Aim of the exercise: Across the data below, in how many lines does the word "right" appear? Give only the number.
BEGIN Given material
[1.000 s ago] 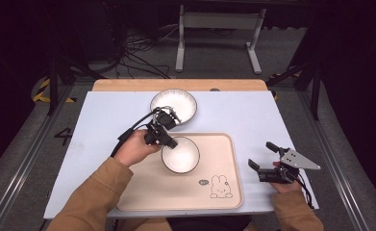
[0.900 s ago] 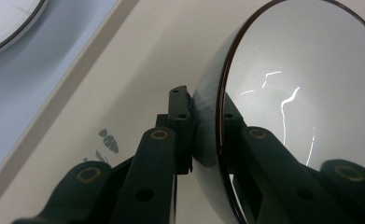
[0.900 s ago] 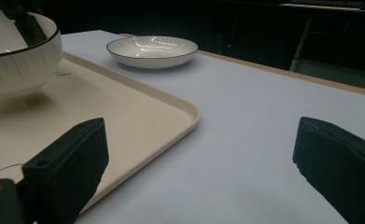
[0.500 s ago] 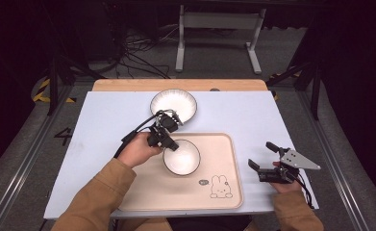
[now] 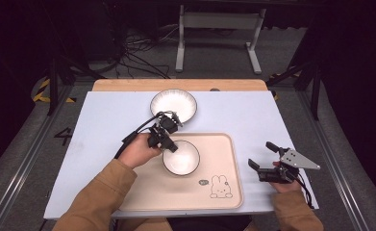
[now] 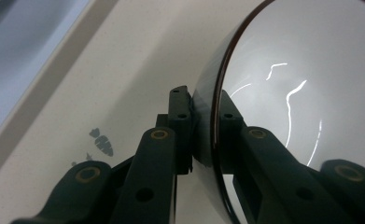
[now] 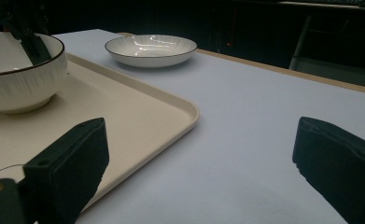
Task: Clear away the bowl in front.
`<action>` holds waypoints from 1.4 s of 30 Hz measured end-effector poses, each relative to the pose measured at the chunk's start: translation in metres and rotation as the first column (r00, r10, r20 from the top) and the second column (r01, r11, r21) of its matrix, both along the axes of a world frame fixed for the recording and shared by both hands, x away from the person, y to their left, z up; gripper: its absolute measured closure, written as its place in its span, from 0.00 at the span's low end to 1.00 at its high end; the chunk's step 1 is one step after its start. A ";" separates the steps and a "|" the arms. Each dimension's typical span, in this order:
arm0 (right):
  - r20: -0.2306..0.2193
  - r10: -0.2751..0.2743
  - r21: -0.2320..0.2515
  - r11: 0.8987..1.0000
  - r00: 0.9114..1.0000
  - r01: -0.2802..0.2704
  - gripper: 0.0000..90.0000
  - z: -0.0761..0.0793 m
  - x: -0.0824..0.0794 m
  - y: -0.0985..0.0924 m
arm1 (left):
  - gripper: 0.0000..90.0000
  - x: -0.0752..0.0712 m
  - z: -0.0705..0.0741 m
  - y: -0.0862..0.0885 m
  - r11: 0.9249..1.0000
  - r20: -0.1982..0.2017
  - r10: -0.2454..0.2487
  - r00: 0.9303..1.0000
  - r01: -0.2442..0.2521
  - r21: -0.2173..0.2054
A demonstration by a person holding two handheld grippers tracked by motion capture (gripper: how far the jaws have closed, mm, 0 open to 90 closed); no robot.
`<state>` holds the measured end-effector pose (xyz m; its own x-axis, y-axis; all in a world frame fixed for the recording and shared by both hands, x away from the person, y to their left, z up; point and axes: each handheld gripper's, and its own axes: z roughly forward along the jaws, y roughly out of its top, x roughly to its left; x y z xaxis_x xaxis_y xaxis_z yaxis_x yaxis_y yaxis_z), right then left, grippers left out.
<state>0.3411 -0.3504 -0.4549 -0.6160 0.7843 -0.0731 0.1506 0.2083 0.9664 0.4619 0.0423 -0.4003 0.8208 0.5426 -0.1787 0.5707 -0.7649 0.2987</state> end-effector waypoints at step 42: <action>-0.005 -0.002 -0.007 1.000 1.000 0.002 0.05 0.000 0.001 0.001 | 0.31 -0.052 0.031 0.077 0.912 0.208 0.100 0.973 -0.006 -0.410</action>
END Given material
Exercise result: 2